The whole of the data, every line, should come back exactly the same.

● COLLECTED DATA:
============================================================

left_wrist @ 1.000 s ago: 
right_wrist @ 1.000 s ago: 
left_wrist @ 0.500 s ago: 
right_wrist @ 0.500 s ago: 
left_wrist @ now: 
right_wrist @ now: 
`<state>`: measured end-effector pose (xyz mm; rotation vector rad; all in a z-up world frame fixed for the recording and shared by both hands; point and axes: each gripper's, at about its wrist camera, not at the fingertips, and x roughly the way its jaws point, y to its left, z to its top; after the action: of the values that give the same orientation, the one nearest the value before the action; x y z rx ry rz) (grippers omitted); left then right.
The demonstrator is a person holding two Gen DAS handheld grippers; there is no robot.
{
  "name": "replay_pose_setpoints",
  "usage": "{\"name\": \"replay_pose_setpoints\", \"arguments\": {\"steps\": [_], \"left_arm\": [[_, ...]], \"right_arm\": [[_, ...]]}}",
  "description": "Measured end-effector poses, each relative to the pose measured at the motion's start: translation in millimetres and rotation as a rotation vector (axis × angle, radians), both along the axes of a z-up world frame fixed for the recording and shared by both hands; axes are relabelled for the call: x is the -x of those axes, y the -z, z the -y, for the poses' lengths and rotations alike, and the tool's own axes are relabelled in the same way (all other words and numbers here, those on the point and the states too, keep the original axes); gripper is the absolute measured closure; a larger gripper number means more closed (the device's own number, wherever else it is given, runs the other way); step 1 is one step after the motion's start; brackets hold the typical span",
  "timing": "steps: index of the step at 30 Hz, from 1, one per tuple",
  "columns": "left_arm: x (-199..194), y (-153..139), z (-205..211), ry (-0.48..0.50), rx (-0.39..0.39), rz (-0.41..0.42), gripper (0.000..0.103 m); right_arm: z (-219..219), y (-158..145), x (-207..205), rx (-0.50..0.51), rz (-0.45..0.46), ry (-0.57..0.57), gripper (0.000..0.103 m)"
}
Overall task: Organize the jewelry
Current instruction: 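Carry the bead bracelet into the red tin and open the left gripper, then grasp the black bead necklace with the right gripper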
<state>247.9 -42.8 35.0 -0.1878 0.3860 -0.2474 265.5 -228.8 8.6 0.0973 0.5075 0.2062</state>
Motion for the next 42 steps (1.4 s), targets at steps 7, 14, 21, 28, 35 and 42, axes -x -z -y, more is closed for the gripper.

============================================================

● SOLVED PROBLEM:
left_wrist @ 1.000 s ago: 
right_wrist @ 1.000 s ago: 
left_wrist @ 0.500 s ago: 
right_wrist @ 0.500 s ago: 
left_wrist @ now: 
right_wrist @ now: 
`<state>`: measured end-effector pose (xyz mm; rotation vector rad; all in a z-up world frame fixed for the recording and shared by both hands; point and axes: each gripper's, at about its wrist camera, not at the fingertips, and x roughly the way its jaws point, y to its left, z to its top; after the action: of the values that give the same orientation, the one nearest the value before the action; x y z rx ry rz) (grippers omitted); left then right.
The demonstrator is a person holding two Gen DAS handheld grippers; there is no robot.
{
  "name": "replay_pose_setpoints",
  "usage": "{\"name\": \"replay_pose_setpoints\", \"arguments\": {\"steps\": [_], \"left_arm\": [[_, ...]], \"right_arm\": [[_, ...]]}}",
  "description": "Measured end-effector poses, each relative to the pose measured at the motion's start: translation in millimetres and rotation as a rotation vector (axis × angle, radians), both along the axes of a z-up world frame fixed for the recording and shared by both hands; axes are relabelled for the call: x is the -x of those axes, y the -z, z the -y, for the poses' lengths and rotations alike, and the tool's own axes are relabelled in the same way (all other words and numbers here, those on the point and the states too, keep the original axes); gripper is the absolute measured closure; a larger gripper number means more closed (the device's own number, wherever else it is given, runs the other way); step 1 is one step after the motion's start; brackets hold the typical span",
  "timing": "steps: index of the step at 30 Hz, from 1, one per tuple",
  "columns": "left_arm: x (-199..194), y (-153..139), z (-205..211), ry (-0.48..0.50), rx (-0.39..0.39), rz (-0.41..0.42), gripper (0.000..0.103 m); right_arm: z (-219..219), y (-158..145), x (-207..205), rx (-0.50..0.51), rz (-0.45..0.46), ry (-0.57..0.57), gripper (0.000..0.103 m)"
}
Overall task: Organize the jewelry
Current instruction: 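Carry the bead bracelet into the red tin and open the left gripper, then grasp the black bead necklace with the right gripper
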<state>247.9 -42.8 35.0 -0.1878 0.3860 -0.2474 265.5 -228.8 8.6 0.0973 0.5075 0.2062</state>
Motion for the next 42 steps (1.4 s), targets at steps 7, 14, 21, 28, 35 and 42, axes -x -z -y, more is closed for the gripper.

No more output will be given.